Ein Faktor beim politischen Wettstreit um den Chefposten im Rathaus: der Abriss der maroden Hochstraße Nord (ab 2019/20) und dam
Ein Faktor beim politischen Wettstreit um den Chefposten im Rathaus: der Abriss der maroden Hochstraße Nord (ab 2019/20) und damit verknüpfte Verkehrsprobleme in und rund um Ludwigshafen.

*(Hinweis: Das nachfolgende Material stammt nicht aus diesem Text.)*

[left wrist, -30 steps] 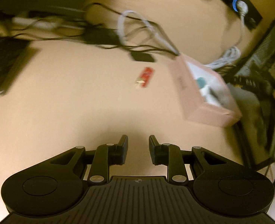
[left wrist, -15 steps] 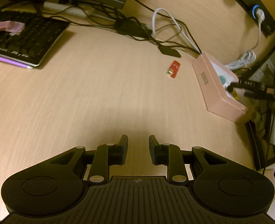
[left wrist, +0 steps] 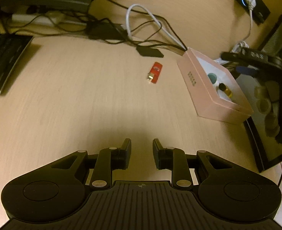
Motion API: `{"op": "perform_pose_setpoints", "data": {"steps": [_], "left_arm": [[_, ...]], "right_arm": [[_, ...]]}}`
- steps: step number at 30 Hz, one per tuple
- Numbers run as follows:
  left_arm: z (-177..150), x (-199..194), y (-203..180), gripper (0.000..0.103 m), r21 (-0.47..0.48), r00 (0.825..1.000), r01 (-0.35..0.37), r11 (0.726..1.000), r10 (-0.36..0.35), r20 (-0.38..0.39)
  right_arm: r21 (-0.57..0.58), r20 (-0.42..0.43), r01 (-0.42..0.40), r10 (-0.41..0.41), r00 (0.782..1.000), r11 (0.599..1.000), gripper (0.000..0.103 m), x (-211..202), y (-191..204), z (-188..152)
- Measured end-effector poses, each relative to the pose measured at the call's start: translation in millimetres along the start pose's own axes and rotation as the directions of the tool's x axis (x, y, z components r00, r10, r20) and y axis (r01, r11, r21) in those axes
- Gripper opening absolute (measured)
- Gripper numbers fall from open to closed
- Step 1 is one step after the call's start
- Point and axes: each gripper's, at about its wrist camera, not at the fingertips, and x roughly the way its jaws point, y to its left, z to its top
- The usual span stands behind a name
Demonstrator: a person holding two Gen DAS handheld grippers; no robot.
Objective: Organize rigid objects
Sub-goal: 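Lower the yellow bottle into the pink box and open the right tool, then grasp the black rectangular pad beside the cables with the right tool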
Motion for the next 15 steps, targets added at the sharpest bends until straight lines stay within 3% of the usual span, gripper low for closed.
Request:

Neben der Bundestagswahl stehen am Sonntag in Rheinland-Pfalz auch mehrere wichtige kommunale Wahlentscheidungen an: In Neustadt, Ludwigshafen und Koblenz werden die Oberbürgermeister neu gewählt, in drei Landkreisen, darunter im Kreis Kaiserslautern, ist der Landrat zu bestimmen. Landesweit sind außerdem 31 hauptamtliche und ehrenamtliche Bürgermeister zu wählen. Unsere Serie beleuchtet die wichtigsten Entscheidungen. Zum Abschluss: die Oberbürgermeisterwahl in Ludwigshafen.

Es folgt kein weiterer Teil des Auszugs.